PROBLEM DETAILS:
Give back the full listing verbatim, apart from its images.
:: DATA BELOW
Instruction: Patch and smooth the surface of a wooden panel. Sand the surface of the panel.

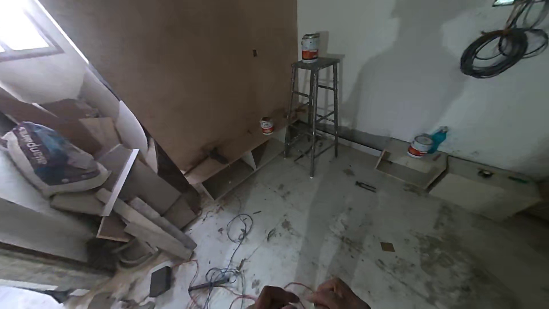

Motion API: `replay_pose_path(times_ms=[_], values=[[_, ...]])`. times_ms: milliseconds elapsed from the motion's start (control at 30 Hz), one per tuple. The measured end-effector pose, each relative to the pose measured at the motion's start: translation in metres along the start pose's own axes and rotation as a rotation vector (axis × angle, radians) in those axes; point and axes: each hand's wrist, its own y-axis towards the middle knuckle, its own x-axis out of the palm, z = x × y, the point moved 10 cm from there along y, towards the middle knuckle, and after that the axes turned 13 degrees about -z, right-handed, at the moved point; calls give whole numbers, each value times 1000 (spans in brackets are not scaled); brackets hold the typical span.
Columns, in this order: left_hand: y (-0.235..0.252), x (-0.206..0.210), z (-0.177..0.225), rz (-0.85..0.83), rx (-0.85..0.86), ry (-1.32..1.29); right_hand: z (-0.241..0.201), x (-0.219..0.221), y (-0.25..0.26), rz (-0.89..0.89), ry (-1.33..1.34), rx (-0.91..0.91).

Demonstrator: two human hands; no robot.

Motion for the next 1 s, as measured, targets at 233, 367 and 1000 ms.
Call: replay_pose_path(times_ms=[233,367,1000], values=[[58,35,37,-130,143,-45,10,-34,-9,134,571,-20],[91,52,45,-156,106,-226,25,-41,-10,115,868,7],[234,-19,-18,111,152,-401,111,-31,135,-180,537,111]])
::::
RESULT OF THIS TASK:
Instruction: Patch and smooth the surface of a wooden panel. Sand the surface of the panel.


Motion API: `replay_pose_path(times_ms=[_], values=[[_, ...]])`. times_ms: milliseconds elapsed from the motion's start (control at 30 Hz), one per tuple. The measured end-effector pose, each relative to the pose measured at the motion's start: translation in metres along the start pose's own axes and rotation as a rotation vector (axis × angle, radians) in those axes; point and axes: each hand's wrist, its own y-axis towards the middle knuckle, its own x-axis out of the palm, z = x × y, the point moved 10 cm from there along y, towards the middle knuckle, and after that the axes turned 13 degrees about -z, right-handed, at the moved point; calls give whole numbers, each value times 1000 (spans in brackets are not scaled); brackets hold the typical span.
Columns, in this order: left_hand: y (-0.235..0.252), x (-0.206..0.210), z (-0.177..0.225), rz (-0.85..0.83), rx (-0.85..0.86), ry (-1.32..1.29); right_hand: z (-0.241..0.201), x (-0.219..0.221), y (-0.25..0.26), rz (-0.89..0.89), ry (-1.33..1.34), rx (-0.91..0.91).

Demonstrator: two human hands; no robot.

Motion for the next 1 s, as measured, targets at 233, 367 and 1000 ms.
Call: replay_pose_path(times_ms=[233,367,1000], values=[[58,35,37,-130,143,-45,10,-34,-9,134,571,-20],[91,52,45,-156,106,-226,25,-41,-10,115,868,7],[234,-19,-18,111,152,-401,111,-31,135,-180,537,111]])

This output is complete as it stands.